The Day of Atonement
Open Your Bible
Leviticus 16:1-34, Leviticus 17:1-16, John 1:29, Mark 15:33-39, Romans 3:25-26
BY Patti Sauls
“Vasovagal syncope” is typed at the top of my friend’s chart. This tongue-twisting term warns medical personnel that she faints at the sight of blood. If she gets a blood draw or even a finger prick, her vision fades and she breaks into a cold, clammy sweat. You know where this is going. Loss of consciousness and collapse. How curious that the sight of blood causes such intense, visceral reactions.
Let’s follow this curiosity into the center of the book of Leviticus where we find God’s plan for the Day of Atonement. To understand this annual holy day, we remember that Israel had a big problem—sin. Ever since humans rejected attachment and relationship with God by disobeying Him (Genesis 3), there had to be separation between God and His people. As darkness is destroyed by light, so sinful people cannot survive in the presence of a perfect God. Sin had to be dealt with—atoned for—if God was going to dwell among His people in the tented temple.

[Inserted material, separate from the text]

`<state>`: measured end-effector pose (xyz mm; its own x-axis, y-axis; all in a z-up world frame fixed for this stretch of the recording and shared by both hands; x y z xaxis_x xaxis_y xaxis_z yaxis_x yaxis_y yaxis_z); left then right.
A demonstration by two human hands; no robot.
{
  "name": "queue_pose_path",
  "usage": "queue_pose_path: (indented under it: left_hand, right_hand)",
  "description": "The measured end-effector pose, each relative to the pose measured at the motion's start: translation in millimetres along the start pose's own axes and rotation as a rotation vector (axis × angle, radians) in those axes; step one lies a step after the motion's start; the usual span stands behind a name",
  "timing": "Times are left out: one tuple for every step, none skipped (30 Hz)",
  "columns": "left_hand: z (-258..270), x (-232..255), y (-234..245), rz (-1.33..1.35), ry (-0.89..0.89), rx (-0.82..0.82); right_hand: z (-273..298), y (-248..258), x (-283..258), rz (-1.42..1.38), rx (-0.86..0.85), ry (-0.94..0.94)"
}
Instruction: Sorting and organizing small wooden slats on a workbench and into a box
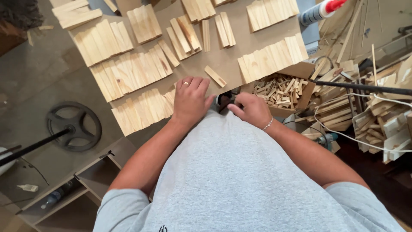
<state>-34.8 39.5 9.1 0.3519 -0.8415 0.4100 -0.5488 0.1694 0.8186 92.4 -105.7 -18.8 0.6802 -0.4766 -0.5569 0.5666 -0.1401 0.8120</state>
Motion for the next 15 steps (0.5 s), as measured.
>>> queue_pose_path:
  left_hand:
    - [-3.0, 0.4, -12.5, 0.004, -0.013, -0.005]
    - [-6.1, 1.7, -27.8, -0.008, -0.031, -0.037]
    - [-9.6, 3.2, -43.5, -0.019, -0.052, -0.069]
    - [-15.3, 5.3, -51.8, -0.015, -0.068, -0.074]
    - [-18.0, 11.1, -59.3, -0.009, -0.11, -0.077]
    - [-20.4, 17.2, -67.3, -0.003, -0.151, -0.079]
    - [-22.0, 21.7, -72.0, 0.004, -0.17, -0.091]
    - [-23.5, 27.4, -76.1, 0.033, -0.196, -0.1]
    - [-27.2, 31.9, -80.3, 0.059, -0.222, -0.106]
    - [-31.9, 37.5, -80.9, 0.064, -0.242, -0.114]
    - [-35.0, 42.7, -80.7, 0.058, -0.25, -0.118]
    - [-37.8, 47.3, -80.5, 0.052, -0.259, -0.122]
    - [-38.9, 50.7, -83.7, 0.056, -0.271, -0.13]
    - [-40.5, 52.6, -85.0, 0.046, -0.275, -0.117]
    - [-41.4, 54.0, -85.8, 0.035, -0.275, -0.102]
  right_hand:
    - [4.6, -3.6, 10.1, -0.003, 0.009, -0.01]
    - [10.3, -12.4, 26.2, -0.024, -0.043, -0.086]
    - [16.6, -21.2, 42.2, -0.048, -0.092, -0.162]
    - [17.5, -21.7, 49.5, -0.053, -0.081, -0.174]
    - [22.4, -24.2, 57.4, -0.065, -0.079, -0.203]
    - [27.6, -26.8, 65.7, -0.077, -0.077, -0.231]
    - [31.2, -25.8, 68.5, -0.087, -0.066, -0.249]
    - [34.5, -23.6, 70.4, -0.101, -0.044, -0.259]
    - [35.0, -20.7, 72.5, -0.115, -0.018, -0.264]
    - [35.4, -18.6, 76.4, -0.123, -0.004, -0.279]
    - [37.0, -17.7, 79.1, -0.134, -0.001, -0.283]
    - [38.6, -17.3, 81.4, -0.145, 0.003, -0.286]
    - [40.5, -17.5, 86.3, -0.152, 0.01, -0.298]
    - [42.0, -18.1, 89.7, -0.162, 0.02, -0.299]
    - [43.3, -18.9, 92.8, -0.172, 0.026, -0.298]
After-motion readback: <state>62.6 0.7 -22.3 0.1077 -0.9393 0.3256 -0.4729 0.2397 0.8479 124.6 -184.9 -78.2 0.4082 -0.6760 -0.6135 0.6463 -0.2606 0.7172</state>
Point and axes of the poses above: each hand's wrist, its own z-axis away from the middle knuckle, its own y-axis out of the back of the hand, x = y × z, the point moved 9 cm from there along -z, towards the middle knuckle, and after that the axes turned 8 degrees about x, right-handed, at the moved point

Here’s the good news that weaves through the Bible: God had a plan to conquer sin. He knew it was impossible for the Israelites to overcome this deadly dilemma on their own. But God made the way. “Atonement will be made for you on this day to cleanse you, and you will be clean from all your sins before the LORD” (Leviticus 16:30). God established the annual Day of Atonement to heal His people’s sin sickness so they could abide with Him.
The Day of Atonement was full of grace, but it was also full of blood. God instructed the high priest to perform specific rituals: multiple animal deaths, blood drained, blood sprinkled, blood-smeared. The stark reality could not be missed: reckoning with sin required bloodshed and death.
I may not faint at the sight of blood, but I recoil at the thought of these bloody rituals. But we dare not gloss over the gruesome scene. We’re meant to experience a visceral reaction; we’re meant to feel the horrific truth about the effects of sin. There is nothing small or subtle about it. Conquering sin calls for an all-out assault. “For the life of a creature is in the blood…it is the lifeblood that makes atonement” (Leviticus 17:11). Do I realize what sin causes and costs? What a bloody mess.
You know where this is going. The bloody sacrifices performed every year on the Day of Atonement culminate in Jesus offering Himself and pouring out His own lifeblood to cleanse us from our sins. His sacrifice did not need to be an annual endeavor. Jesus, the perfect sacrifice who rose to life despite suffering a bloody death, was the only One who could destroy sin and say, “It is finished” (John 19:30).
Jesus’s gruesome crucifixion transformed into His glorious resurrection and leads us to grateful praise as we declare, “Look, the Lamb of God, who takes away the sin of the world!” (John 1:29).